Key finding 1I: Hypothalamic serotonin signalling plays a major role in the decrease in food intake during cancer, and serotonin signalling is modulated by inflammatory mediators.

Appetite is often reduced in patients with chronic illness, including cancer. Inflammatory processes in the hypothalamus are considered to play a crucial role in the development of disease-related anorexia. To investigate mechanisms specifically involved in cancer anorexia, we set up two tumour mouse models with opposing food intake behaviours: a C26-colon adenocarcinoma model with increased food intake and a Lewis lung carcinoma model with decreased food intake. The contrast in food intake behaviour between tumour-bearing (TB) mice in response to growth of the two different tumours was used to distinguish processes involved in cachexia from those specifically involved in anorexia. The hypothalamus was used for transcriptomic analysis (Affymetrix chips). We found expression of genes involved in serotonin signalling in the hypothalamus to be differentially regulated between the two tumour models. Furthermore, transcriptional activity of genes involved in serotonin signalling were inversely associated with food intake behaviour. We also found a strong increase in gene expression of NPY and AgRP, potent orexigenic neuropeptides, in both models, which may have reflected weight loss, which was severe in both tumour models. Inflammatory markers IL-6 and TNFα in plasma were different in the two tumour models, and these differences in inflammatory response could be implicated in the differences in feeding behaviour and serotonin signalling.

General Objective 2: To investigate the integration of food-related, gut hormone and neural (vagal) signals in hindbrain relay structures and their role in hunger and satiety.

This Objective primarily addresses the signalling upstream of the hypothalamus and forebrain reward centres (i.e. afferent signals), focusing on signals of food/nutrient, metabolite, and peripheral nervous system (especially vagus nerve) origin, and their integration in the less-well-studied brainstem nuclei. Synergistic interactions between metabolic and hormonal signals are also considered along with the mitochondrion as a new integration point for nutrient and hormone signals coming from the periphery to the hypothalamus. Although mainly conducted in pre-clinical models, many of the findings have obvious translational potential, especially the consideration of surgical (bariatric) approaches and alternatives to these that might be more appropriate in certain patient groups.

Key finding 2A: VBLOC activates vagal signalling to the brainstem and hippocampus but blocks vagal signalling to the stomach.

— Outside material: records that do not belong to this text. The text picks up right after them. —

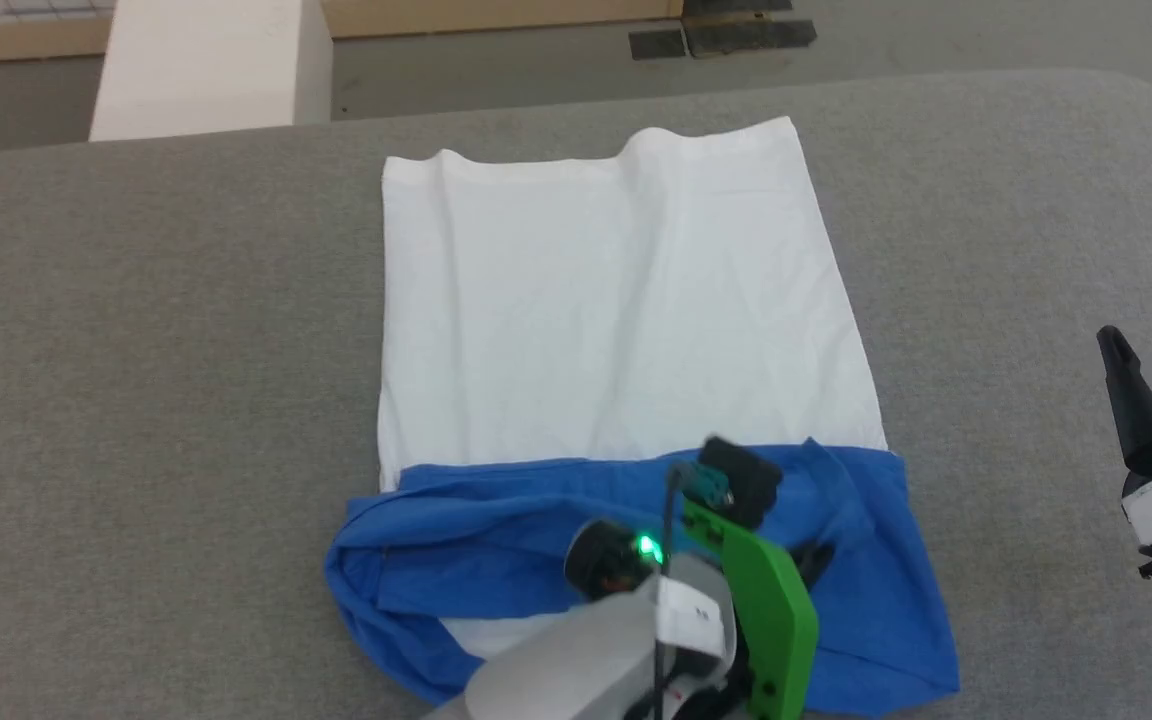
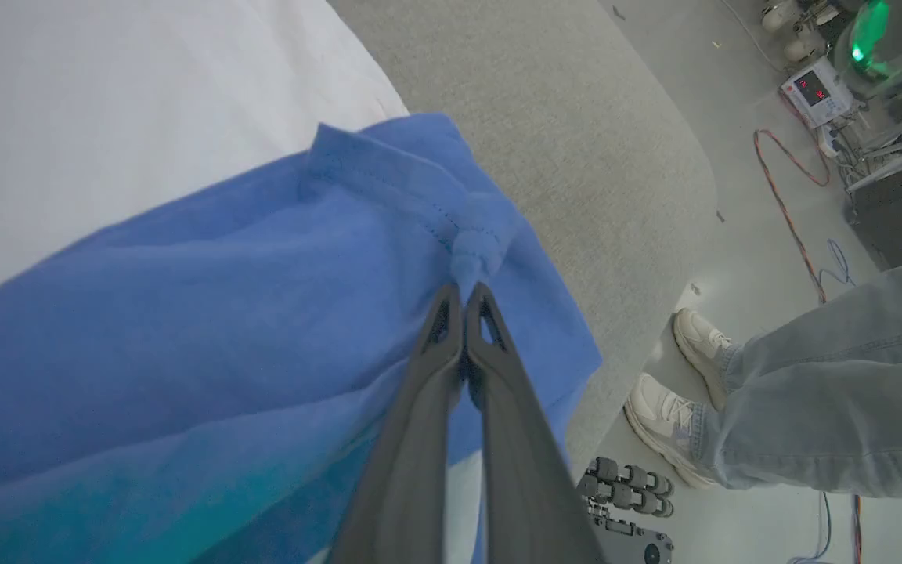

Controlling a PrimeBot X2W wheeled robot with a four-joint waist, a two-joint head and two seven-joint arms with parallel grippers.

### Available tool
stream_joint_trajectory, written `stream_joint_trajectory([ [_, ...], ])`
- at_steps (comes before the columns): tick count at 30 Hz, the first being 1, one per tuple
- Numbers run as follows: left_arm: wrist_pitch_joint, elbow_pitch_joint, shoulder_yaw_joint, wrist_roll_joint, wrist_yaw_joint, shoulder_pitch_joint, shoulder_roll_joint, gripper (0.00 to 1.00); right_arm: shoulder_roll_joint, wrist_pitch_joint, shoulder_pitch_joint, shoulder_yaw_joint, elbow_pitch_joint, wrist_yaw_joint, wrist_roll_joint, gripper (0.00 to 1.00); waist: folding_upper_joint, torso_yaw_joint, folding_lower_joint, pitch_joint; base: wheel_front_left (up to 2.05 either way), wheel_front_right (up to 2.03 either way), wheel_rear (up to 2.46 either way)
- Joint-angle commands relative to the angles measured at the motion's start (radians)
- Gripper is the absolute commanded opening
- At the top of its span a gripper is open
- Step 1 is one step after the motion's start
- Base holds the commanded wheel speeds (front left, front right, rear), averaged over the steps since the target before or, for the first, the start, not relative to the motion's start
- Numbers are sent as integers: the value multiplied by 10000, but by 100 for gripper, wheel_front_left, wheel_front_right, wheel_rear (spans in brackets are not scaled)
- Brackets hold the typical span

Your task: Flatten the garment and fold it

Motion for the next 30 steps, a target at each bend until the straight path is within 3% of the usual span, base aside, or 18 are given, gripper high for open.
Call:
stream_joint_trajectory([
  [1, 65, 307, -369, -219, -32, -148, 10, 0, -29, -110, -30, 6, 51, -13, 89, 100, -1, -213, 1, 239, 0, 0, 0],
  [4, 352, 832, -1009, -620, -43, -191, 9, 0, -62, -164, -49, 23, 109, -13, 140, 100, -1, -247, 1, 320, 0, 0, 0],
  [5, 408, 936, -1113, -815, -51, -218, 9, 38, -73, -182, -61, 27, 131, -13, 155, 100, -1, -253, 1, 340, 0, 0, 0],
  [6, 409, 990, -1175, -924, -56, -284, 9, 100, -82, -197, -75, 21, 148, -13, 166, 100, -1, -248, 1, 353, 0, 0, 0],
  [11, 293, 831, -886, -1931, -67, -888, 9, 100, -136, -236, -134, -22, 225, -13, 152, 100, -1, -51, 1, 242, 0, 0, 0],
  [17, -967, 646, 933, -2905, 29, -1806, 45, 100, -171, -167, -114, 63, 211, -13, 82, 100, -1, 244, 1, -50, 0, 0, 0],
  [21, -2514, 870, 2220, -2651, 248, -2158, 805, 100, -198, -59, -188, 288, 186, -13, 51, 100, -1, 325, 1, -146, 0, 0, 0],
  [24, -3973, 970, 2666, -1775, 481, -2186, 1748, 100, -215, 38, -254, 457, 171, -13, 17, 100, -1, 390, 1, -134, 0, 0, 0],
  [30, -4696, 607, 3524, -152, 1221, -1305, 2940, 100, -278, 300, -476, 579, 128, -13, 40, 100, -1, 610, 1, 211, 0, 0, 0],
])
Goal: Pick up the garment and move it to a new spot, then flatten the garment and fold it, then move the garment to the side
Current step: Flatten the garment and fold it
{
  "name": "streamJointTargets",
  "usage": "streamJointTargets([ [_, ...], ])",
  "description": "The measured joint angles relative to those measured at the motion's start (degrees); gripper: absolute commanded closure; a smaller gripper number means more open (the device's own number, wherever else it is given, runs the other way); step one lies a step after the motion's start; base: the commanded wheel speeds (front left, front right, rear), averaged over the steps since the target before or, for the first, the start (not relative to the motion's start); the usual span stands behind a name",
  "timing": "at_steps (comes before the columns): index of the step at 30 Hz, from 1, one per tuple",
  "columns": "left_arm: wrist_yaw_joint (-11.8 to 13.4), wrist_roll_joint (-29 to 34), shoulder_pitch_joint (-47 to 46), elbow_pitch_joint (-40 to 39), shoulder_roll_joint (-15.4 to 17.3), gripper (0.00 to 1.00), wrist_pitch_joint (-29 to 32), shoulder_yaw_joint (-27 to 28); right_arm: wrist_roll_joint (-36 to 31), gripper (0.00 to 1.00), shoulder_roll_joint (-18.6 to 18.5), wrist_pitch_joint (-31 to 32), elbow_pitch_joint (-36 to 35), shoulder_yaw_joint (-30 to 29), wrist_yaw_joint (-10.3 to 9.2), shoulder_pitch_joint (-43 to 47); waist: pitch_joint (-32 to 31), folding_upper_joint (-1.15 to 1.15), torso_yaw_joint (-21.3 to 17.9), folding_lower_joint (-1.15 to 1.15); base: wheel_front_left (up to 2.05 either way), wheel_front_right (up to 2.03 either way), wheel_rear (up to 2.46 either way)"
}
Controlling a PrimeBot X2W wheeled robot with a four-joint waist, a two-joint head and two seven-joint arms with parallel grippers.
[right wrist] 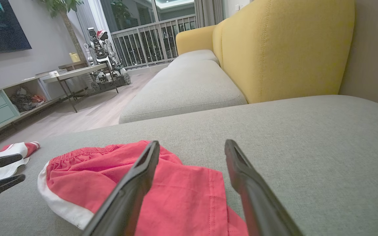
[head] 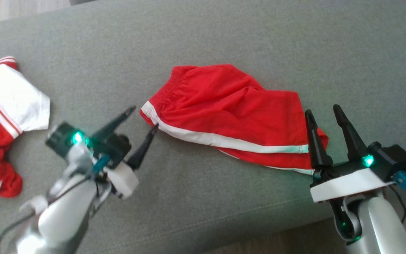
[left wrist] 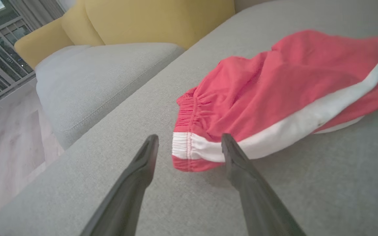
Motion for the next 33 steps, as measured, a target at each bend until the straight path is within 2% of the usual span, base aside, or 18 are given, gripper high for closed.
streamJointTargets([
  [3,0.01,2.46,-4.32,4.35,-0.14,0.0,0.0,-1.08,-0.01,0.0,0.0,0.0,-0.38,0.44,0.0,-0.06,1.0,0.0,-0.32,0.0,0.0,0.0,0.0],
  [13,-1.55,0.6,-11.96,16.25,-1.83,0.0,0.0,-3.7,-0.77,0.0,0.0,0.0,-1.37,0.47,0.0,-1.62,5.21,0.0,-1.09,0.0,0.0,0.0,0.0],
  [21,-2.02,-2.38,-13.45,15.92,-1.46,0.0,-0.01,-11.89,-1.19,0.0,0.0,0.0,-1.38,0.21,0.0,-1.85,5.53,0.0,-1.13,0.0,0.0,0.0,0.0],
  [22,-2.02,-2.98,-13.49,15.68,-1.26,0.1,-0.01,-12.27,-1.19,0.0,0.0,0.0,-1.38,0.22,0.0,-1.85,5.43,0.0,-1.13,0.0,0.0,0.0,0.0],
  [23,-2.02,-3.48,-13.52,15.55,-1.05,0.13,0.0,-12.67,-1.19,0.0,0.0,0.0,-1.38,0.21,0.0,-1.85,5.34,0.0,-1.12,0.0,0.0,0.0,0.0],
  [26,-2.02,-3.83,-13.69,15.21,-0.62,0.45,-0.01,-13.24,-1.19,0.0,-0.01,0.0,-1.38,0.4,0.0,-1.85,5.13,0.0,-1.1,0.0,0.0,0.0,0.0],
  [29,-2.02,-3.83,-13.78,14.67,-0.46,0.53,-0.01,-13.21,-1.2,0.0,-0.01,0.0,-1.38,0.44,0.0,-1.85,4.94,0.0,-1.05,0.0,0.0,0.0,0.0],
  [31,-2.02,-3.83,-13.78,13.63,-0.2,0.73,0.0,-13.21,-1.23,0.0,-0.01,0.0,-1.38,0.44,0.0,-1.84,4.63,0.0,-0.97,0.0,0.0,0.0,0.0],
  [32,-2.02,-3.81,-13.76,12.99,-0.05,0.73,0.0,-13.21,-1.29,0.0,-0.01,0.0,-1.38,0.43,0.0,-1.82,4.45,0.0,-0.9,0.0,0.0,0.0,0.0],
  [33,-2.02,-3.74,-13.67,12.28,0.11,0.86,0.0,-13.21,-1.29,0.0,-0.01,0.0,-1.36,0.42,0.0,-1.81,4.26,0.0,-0.8,0.0,0.0,0.0,0.0],
])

To extend knowledge of the role of the vagus nerve in neural signalling, studies were undertaken of the mechanism-of-action of VBLOC. VBLOC is a pacemaker-like neuroregulatory device that is implanted laparoscopically into the lateral chest wall with a flexible lead placed around the vagus nerve. Electrical stimulation which sends intermittent blocking signals to disrupt the vagal signal. In January 2015, the U.S. Food and Drug Administration approved “vagal blocking therapy (VBLOC therapy)” for obese adults (2). The concept behind the design of VBLOC is consistent with the important role of the vagus nerve in the gut-brain axis, in satiety control and in the progression of obesity (3, 4). In animal studies, we found that VBLOC activated vagal signalling to the brainstem and hippocampus but blocked vagal signalling to the stomach, leading to increased satiety, reduced food intake and eventually weight loss (<10%TWL). The action of VBLOC was independent of the hypothalamus-gut hormone pathway (Johannessen et al. 2016 in prep).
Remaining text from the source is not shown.